::: Dataset entries

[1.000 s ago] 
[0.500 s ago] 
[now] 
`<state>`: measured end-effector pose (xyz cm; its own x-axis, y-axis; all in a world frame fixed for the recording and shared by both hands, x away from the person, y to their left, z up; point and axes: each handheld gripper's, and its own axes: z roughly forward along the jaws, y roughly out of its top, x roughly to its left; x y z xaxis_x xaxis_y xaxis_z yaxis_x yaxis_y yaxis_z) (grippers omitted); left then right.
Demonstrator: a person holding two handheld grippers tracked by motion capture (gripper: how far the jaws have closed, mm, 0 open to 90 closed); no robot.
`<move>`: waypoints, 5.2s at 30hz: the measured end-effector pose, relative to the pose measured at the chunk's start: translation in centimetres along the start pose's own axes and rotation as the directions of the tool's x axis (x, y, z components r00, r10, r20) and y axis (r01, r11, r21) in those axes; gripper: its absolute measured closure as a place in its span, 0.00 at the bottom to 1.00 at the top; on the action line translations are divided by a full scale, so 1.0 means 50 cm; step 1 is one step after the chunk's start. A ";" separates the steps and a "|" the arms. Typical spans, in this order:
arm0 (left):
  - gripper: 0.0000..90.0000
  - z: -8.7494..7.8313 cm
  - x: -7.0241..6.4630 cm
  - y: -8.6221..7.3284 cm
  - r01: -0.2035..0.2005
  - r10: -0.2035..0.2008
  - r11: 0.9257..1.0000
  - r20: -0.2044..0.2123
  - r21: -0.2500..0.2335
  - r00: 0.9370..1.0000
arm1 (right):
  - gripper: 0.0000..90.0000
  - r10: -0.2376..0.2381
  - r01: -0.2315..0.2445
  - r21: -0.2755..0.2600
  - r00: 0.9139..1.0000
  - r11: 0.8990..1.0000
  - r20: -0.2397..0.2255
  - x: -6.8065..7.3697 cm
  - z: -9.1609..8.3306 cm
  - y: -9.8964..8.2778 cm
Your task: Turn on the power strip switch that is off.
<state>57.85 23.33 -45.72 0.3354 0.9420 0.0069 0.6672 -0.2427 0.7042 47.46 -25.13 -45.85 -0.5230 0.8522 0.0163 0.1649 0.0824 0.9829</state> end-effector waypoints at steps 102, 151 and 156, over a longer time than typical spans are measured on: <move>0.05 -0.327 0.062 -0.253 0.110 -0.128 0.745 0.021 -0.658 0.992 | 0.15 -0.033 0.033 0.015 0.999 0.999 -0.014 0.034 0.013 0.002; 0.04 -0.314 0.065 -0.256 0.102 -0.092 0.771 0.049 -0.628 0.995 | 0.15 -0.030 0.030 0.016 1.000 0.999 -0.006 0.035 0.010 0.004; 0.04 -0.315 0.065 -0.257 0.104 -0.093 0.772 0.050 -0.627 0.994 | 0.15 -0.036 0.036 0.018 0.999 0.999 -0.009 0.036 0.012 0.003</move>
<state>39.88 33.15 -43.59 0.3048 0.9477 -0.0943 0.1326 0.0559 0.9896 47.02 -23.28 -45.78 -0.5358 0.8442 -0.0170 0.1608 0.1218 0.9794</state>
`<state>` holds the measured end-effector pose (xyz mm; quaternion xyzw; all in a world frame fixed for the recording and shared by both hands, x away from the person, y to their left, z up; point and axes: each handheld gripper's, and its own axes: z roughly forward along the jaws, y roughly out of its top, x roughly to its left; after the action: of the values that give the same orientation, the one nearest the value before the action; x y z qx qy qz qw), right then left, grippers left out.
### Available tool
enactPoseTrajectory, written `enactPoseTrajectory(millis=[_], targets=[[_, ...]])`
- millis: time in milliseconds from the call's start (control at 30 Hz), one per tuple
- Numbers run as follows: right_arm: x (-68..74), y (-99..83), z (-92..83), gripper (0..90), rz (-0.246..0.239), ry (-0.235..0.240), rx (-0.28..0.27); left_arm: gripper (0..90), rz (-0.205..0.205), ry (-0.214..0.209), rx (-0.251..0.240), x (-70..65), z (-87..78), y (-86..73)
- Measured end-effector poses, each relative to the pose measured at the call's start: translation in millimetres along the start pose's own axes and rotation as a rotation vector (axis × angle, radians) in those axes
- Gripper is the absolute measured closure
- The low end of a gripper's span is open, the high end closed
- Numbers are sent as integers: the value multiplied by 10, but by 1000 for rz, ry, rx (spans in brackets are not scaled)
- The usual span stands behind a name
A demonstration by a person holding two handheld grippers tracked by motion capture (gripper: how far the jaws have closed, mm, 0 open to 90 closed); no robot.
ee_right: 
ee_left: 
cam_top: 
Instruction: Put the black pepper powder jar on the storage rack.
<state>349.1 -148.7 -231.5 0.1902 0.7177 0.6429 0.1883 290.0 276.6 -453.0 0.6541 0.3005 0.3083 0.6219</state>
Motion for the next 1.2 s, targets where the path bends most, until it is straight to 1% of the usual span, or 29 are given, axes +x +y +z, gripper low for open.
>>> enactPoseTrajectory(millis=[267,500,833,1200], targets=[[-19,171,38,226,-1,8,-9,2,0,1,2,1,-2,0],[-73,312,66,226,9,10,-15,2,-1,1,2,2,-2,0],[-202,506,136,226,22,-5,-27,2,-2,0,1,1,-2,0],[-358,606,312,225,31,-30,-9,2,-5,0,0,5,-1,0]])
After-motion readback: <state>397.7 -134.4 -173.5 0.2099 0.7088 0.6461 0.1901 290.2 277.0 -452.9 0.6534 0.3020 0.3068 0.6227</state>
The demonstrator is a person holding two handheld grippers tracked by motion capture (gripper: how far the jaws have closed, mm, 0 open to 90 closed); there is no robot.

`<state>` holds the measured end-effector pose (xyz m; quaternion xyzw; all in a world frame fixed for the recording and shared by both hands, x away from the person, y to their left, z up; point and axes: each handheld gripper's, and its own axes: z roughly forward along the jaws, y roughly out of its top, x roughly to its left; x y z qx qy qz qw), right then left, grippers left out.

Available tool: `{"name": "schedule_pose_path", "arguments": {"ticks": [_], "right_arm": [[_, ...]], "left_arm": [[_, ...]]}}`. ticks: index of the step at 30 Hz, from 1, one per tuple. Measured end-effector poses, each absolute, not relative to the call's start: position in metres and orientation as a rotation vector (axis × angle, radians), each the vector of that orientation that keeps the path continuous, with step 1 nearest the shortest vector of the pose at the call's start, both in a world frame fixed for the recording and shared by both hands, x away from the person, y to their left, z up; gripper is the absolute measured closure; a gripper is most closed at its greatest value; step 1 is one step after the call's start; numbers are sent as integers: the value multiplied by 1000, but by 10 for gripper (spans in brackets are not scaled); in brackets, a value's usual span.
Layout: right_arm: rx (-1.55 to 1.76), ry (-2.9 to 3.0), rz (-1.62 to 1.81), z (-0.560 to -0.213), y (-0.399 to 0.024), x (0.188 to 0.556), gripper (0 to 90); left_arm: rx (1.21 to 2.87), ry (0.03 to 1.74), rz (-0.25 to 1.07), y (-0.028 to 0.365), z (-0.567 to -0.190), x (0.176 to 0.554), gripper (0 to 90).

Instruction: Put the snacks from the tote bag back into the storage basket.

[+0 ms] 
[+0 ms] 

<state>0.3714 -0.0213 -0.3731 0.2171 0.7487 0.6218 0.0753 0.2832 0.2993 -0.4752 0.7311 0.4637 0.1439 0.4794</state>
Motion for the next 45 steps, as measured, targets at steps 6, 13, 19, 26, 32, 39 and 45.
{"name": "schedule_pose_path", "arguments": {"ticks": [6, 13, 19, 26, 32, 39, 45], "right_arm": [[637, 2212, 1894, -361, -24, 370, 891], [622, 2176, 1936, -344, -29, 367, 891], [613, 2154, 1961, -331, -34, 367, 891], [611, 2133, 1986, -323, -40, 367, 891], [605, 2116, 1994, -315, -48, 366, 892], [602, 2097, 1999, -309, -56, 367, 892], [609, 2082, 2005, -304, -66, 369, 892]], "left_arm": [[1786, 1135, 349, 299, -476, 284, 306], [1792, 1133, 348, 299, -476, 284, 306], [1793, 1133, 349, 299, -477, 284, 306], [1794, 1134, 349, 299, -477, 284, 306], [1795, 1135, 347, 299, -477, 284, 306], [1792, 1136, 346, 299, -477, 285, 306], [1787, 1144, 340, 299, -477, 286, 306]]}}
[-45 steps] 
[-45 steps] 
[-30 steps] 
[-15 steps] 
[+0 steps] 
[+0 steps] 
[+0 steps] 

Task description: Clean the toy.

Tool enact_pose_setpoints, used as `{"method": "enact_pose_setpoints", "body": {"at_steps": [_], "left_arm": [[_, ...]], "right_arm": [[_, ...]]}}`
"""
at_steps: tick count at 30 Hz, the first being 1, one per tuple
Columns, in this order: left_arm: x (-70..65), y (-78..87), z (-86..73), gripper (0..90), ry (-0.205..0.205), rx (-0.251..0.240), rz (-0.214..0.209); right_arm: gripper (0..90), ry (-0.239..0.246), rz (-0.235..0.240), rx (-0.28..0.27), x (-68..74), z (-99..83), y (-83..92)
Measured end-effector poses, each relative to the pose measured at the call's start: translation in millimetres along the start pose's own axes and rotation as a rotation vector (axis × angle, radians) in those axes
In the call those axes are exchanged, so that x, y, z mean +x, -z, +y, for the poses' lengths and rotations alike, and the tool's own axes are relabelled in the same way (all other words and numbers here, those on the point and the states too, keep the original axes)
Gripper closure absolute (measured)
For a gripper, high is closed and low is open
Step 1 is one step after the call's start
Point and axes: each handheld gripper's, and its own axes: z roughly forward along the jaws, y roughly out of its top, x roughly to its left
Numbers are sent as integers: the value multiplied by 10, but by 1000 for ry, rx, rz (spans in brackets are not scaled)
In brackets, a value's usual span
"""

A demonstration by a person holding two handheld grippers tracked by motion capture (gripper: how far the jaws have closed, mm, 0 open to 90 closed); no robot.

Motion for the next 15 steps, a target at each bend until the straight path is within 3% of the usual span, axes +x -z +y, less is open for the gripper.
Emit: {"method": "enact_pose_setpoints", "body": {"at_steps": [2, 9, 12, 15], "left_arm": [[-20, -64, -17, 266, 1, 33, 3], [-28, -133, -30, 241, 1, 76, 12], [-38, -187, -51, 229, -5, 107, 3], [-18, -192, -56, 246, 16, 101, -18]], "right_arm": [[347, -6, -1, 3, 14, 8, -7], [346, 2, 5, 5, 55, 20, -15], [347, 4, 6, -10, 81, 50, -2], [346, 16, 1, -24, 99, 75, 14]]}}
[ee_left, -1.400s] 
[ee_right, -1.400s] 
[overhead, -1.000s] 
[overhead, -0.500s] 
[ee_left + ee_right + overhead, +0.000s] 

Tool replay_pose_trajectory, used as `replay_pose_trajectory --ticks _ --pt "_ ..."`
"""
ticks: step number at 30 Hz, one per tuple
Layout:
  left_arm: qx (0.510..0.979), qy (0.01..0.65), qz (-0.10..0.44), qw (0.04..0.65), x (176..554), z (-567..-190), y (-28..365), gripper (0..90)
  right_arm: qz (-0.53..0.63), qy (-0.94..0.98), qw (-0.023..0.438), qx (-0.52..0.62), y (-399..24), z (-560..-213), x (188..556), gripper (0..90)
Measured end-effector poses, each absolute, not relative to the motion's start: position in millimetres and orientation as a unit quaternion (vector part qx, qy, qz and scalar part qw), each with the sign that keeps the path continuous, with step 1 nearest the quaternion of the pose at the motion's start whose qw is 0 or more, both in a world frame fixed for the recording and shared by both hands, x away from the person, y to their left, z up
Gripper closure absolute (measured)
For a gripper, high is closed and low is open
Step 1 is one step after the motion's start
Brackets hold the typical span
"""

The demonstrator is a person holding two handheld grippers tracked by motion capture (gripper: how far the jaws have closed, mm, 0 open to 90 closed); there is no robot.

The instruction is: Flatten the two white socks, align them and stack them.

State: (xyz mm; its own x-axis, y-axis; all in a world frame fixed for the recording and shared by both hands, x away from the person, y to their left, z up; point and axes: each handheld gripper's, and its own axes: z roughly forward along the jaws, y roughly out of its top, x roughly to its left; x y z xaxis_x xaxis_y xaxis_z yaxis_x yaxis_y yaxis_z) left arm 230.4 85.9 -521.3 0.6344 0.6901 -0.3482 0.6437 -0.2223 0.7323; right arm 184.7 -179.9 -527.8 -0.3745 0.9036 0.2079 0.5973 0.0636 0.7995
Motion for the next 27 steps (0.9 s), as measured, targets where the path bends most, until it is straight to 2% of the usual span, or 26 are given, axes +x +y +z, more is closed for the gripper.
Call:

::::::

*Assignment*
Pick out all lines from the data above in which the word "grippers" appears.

*Result for this exercise*
`<state>`: measured end-effector pose (xyz cm; its own x-axis, y-axis; all in a world frame fixed for the recording and shared by both hands, x away from the person, y to their left, z up; point and axes: each handheld gripper's, and its own axes: z roughly forward along the jaws, y roughly out of its top, x roughly to its left; x y z xaxis_x xaxis_y xaxis_z yaxis_x yaxis_y yaxis_z) (grippers omitted); left then right.
Demonstrator: a person holding two handheld grippers tracked by motion capture (gripper: how far the jaws have closed, mm, 0 open to 90 closed); no robot.
`<state>` holds the measured end-effector pose (xyz mm; quaternion xyzw; all in a world frame fixed for the recording and shared by both hands, x away from the person, y to their left, z up; point and axes: each handheld gripper's, and its own axes: z roughly forward along the jaws, y roughly out of its top, x roughly to its left; after the action: of the values that give the same orientation, the one nearest the value before the action; x y z qx qy qz qw), right then left, grippers left out.
A demonstration by a person holding two handheld grippers tracked by motion capture (gripper: how far the jaws have closed, mm, 0 open to 90 closed); no robot.
The demonstrator is a person holding two handheld grippers tracked by motion capture (gripper: how far the jaws have closed, mm, 0 open to 90 closed); there is no robot.
`<state>` holds the measured end-effector pose (xyz m; quaternion xyzw; all in a world frame fixed for the recording and shared by both hands, x away from the person, y to their left, z up; point and axes: each handheld gripper's, and its own axes: z roughly forward along the jaws, y roughly out of its top, x roughly to its left; x y z qx qy qz qw), right then left, grippers left out.
A demonstration by a person holding two handheld grippers tracked by motion capture (gripper: how far the jaws have closed, mm, 0 open to 90 closed); no robot.
The demonstrator is a person holding two handheld grippers tracked by motion capture (gripper: how far the jaws have closed, mm, 0 open to 90 closed); there is no robot.

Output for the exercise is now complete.